What this task involves:
What lines in the listing include "Trace"? Return a copy of each.

Data listing:
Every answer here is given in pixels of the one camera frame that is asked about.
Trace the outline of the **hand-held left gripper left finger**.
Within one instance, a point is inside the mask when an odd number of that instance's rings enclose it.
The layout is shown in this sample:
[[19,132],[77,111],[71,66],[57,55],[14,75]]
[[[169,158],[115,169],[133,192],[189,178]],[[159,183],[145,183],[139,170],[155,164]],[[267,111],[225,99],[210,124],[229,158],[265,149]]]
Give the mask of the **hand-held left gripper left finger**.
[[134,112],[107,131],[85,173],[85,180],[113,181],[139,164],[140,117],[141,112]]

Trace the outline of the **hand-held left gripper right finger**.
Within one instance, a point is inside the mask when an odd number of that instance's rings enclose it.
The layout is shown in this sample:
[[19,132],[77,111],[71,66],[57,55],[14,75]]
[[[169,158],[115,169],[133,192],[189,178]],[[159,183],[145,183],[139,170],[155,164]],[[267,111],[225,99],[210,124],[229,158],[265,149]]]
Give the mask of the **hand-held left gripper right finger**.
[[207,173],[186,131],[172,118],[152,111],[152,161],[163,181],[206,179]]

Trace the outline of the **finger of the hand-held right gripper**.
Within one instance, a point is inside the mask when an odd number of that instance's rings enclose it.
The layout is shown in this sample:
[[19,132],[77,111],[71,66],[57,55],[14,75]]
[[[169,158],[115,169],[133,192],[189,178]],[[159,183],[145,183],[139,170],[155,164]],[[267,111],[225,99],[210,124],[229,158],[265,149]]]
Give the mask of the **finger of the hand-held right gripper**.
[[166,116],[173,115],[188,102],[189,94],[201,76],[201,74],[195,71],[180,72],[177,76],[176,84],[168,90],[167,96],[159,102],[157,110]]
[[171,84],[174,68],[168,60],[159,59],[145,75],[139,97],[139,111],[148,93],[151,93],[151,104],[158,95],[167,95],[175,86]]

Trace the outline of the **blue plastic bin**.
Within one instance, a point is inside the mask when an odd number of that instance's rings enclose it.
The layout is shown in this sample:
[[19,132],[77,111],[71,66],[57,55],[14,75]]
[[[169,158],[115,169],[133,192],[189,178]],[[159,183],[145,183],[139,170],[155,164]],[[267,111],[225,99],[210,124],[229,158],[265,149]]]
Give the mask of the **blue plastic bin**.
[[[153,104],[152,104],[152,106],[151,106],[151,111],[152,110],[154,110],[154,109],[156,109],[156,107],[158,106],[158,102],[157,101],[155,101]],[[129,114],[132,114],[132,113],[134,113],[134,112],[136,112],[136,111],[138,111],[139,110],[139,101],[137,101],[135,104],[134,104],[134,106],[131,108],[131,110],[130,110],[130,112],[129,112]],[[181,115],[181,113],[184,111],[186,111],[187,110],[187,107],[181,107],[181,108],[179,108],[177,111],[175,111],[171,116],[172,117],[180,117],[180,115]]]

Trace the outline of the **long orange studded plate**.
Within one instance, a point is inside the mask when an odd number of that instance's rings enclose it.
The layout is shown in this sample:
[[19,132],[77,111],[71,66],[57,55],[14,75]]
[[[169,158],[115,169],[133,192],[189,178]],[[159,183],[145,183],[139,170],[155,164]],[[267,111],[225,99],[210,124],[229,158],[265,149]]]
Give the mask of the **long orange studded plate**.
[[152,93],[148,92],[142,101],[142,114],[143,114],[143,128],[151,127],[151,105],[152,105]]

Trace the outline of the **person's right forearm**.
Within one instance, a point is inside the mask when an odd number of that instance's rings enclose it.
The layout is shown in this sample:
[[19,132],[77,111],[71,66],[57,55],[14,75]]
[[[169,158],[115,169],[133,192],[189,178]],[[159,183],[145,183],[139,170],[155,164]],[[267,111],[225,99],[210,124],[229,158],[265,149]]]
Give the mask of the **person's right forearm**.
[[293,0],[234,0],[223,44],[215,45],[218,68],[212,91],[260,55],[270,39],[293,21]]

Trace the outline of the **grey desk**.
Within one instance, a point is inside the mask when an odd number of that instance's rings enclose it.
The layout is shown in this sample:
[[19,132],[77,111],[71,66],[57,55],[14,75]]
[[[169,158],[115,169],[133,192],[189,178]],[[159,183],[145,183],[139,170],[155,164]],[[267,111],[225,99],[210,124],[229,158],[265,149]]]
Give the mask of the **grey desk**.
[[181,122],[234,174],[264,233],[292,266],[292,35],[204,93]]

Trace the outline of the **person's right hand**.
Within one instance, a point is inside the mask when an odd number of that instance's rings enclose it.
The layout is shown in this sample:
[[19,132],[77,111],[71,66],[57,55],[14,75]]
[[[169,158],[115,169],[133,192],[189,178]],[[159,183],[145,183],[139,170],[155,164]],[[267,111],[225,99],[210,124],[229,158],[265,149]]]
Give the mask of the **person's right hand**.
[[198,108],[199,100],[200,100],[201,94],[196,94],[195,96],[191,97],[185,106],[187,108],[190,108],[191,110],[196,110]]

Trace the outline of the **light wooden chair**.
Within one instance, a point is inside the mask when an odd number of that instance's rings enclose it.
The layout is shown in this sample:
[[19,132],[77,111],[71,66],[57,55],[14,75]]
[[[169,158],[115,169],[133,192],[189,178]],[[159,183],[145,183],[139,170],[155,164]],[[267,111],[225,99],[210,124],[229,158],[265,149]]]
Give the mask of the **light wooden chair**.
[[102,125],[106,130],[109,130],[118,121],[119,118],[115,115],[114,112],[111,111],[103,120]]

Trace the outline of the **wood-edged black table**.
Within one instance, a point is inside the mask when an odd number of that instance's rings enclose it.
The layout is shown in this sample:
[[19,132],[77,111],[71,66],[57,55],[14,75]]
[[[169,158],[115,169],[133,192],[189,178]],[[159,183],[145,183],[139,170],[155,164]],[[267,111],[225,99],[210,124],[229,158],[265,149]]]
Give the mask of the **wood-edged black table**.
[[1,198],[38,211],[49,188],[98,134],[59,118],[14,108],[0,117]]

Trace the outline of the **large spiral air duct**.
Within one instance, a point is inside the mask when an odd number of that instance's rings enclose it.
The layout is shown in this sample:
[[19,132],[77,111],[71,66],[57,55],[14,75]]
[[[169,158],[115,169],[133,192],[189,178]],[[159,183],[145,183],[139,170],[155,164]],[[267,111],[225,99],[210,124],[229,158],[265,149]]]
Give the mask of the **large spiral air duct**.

Your response:
Trace the outline of the **hand-held left gripper left finger**.
Trace the outline of the **hand-held left gripper right finger**.
Trace the outline of the **finger of the hand-held right gripper**.
Trace the outline of the **blue plastic bin**.
Trace the outline of the **long orange studded plate**.
Trace the outline of the **person's right forearm**.
Trace the outline of the **grey desk**.
Trace the outline of the **person's right hand**.
Trace the outline of the **light wooden chair**.
Trace the outline of the **wood-edged black table**.
Trace the outline of the **large spiral air duct**.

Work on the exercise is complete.